◆ **Exercise instructions**
The listing below holds a line with "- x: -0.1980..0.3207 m" and a later line with "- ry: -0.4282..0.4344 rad". Write out those two lines and every line between them, exactly, and nothing else.

◆ **Data provided**
◇ ◇ ◇ ◇ ◇
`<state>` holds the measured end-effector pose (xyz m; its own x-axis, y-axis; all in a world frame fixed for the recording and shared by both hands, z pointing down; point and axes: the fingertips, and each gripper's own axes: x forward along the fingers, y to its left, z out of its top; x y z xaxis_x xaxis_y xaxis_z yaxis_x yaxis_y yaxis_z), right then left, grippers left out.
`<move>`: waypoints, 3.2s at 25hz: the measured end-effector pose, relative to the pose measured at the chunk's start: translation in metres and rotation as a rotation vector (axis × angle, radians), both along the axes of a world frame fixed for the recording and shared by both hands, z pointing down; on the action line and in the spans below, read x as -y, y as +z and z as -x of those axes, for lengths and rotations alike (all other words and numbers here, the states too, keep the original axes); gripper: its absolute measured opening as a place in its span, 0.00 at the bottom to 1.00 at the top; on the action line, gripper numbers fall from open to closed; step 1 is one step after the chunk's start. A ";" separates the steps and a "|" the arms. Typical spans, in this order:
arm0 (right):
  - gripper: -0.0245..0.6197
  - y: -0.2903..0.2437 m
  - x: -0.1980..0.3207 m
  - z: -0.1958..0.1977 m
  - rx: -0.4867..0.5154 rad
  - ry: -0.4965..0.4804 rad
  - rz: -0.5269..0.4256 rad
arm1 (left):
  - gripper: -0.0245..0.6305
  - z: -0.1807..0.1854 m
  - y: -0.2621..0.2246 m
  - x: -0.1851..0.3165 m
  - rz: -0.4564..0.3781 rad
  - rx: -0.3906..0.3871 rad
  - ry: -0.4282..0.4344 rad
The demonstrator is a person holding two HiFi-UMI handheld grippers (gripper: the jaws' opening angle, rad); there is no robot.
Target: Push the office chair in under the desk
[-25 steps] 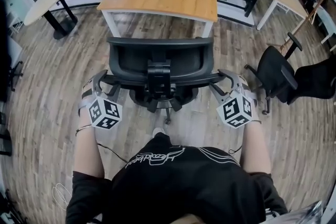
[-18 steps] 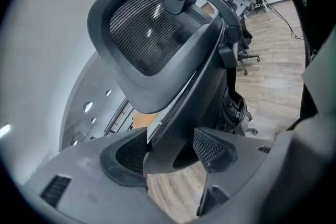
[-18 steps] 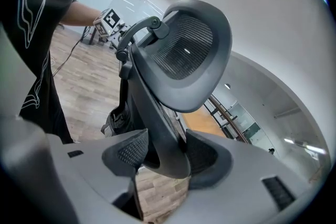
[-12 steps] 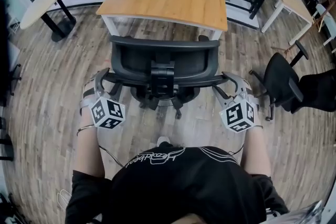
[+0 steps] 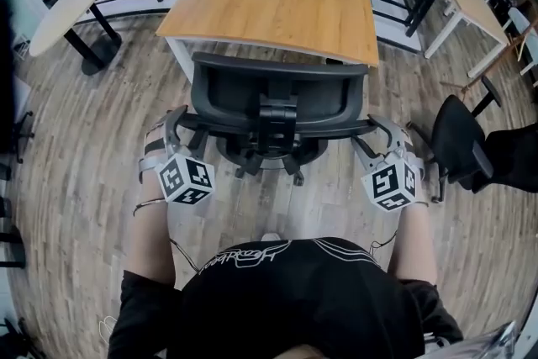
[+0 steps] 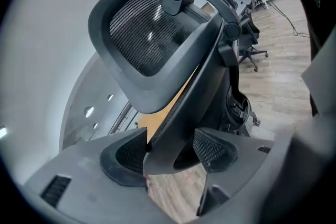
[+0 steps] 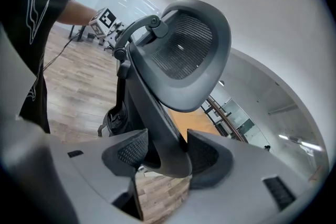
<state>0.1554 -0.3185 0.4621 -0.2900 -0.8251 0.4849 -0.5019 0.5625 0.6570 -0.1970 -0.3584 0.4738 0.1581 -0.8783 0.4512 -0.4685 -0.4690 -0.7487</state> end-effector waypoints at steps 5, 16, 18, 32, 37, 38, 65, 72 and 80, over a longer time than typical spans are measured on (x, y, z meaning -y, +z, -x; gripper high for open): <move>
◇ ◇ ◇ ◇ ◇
◆ **Completed exercise**
  - x: -0.1980..0.3207 m
  - z: -0.1958..0.1977 m
  - rx: -0.4867..0.5154 rad
  - ry: -0.4965..0.4804 rad
  - rz: -0.5269..0.4256 rad
arm1 (left):
  - gripper: -0.0245..0.6305
  - z: -0.1807..0.1854 m
  - y: -0.2621..0.2246 m
  - x: -0.1851..0.3165 m
  - rz: -0.4564..0.3781 rad
  - rx: -0.3906..0.3871 rad
  - ry: -0.4282..0.4344 rad

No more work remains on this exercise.